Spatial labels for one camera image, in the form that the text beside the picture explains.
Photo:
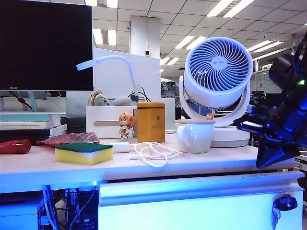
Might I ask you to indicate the grey plush toy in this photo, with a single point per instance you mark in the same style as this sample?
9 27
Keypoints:
122 101

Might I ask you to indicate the small orange fox figurine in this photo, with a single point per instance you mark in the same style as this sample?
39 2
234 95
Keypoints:
209 116

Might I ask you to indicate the white drawer with lock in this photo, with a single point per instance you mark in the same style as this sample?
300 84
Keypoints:
180 215

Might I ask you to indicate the small grey pedestal fan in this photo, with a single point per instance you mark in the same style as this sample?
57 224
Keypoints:
170 92

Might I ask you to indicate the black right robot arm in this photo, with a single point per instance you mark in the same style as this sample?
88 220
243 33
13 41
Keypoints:
285 72

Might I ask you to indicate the black computer monitor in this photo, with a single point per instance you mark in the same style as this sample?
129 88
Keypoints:
44 45

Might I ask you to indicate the white charger plug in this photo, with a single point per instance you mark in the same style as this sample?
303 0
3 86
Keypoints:
120 147

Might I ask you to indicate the round wooden mug lid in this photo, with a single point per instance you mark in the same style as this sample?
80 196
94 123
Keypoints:
194 121

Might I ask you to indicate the red glossy case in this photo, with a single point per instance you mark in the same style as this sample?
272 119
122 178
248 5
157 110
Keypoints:
14 146

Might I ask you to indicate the beige plush toy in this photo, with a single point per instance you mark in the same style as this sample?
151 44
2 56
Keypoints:
100 100

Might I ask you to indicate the white desk fan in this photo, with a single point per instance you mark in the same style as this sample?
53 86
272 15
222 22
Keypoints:
218 100

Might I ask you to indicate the orange-haired anime figurine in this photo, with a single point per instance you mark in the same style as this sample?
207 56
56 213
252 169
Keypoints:
126 119

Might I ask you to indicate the white partition panel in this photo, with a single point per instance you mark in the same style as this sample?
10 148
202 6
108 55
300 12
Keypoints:
112 81

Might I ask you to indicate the yellow green cleaning sponge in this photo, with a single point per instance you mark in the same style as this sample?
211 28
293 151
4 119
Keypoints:
81 155

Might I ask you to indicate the white ceramic mug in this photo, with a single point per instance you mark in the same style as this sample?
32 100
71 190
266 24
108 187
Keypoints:
196 141

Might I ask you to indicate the white gooseneck desk lamp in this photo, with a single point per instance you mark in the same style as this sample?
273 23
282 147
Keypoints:
109 58

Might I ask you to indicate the yellow tea tin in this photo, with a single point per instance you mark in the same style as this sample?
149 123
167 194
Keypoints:
150 124

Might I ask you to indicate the small wall sensor box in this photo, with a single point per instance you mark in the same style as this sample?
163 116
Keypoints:
148 53

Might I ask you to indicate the black computer tower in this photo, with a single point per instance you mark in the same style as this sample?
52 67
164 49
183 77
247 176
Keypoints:
85 215

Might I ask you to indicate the red patterned pouch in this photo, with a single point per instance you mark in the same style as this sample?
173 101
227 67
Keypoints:
73 139

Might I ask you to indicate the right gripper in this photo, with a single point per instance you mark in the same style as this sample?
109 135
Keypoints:
285 129

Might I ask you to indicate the teal monitor stand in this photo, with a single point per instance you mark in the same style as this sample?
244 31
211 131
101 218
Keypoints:
31 100

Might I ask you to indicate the white tissue box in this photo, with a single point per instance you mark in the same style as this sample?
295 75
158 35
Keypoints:
102 115

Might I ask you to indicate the teal white book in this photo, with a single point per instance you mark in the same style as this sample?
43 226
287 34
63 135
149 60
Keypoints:
22 118

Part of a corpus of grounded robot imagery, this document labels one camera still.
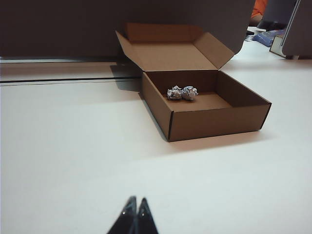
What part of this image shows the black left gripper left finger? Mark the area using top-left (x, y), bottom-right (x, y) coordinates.
top-left (106, 195), bottom-right (137, 234)

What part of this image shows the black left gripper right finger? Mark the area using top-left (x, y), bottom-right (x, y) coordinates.
top-left (137, 197), bottom-right (158, 234)

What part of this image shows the paper ball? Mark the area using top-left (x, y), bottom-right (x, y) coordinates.
top-left (181, 85), bottom-right (198, 101)
top-left (167, 85), bottom-right (183, 101)

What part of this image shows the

*Exercise prompt*: Extract all lines from the data in which "figurine" is found.

*Exercise answer*:
Might I ask you to indicate the small orange fox figurine in this photo, with a single point per instance you mark in the same style as this sample?
Might I ask you to indicate the orange-haired anime figurine in this photo, with a single point per instance you mark in the same style as this sample?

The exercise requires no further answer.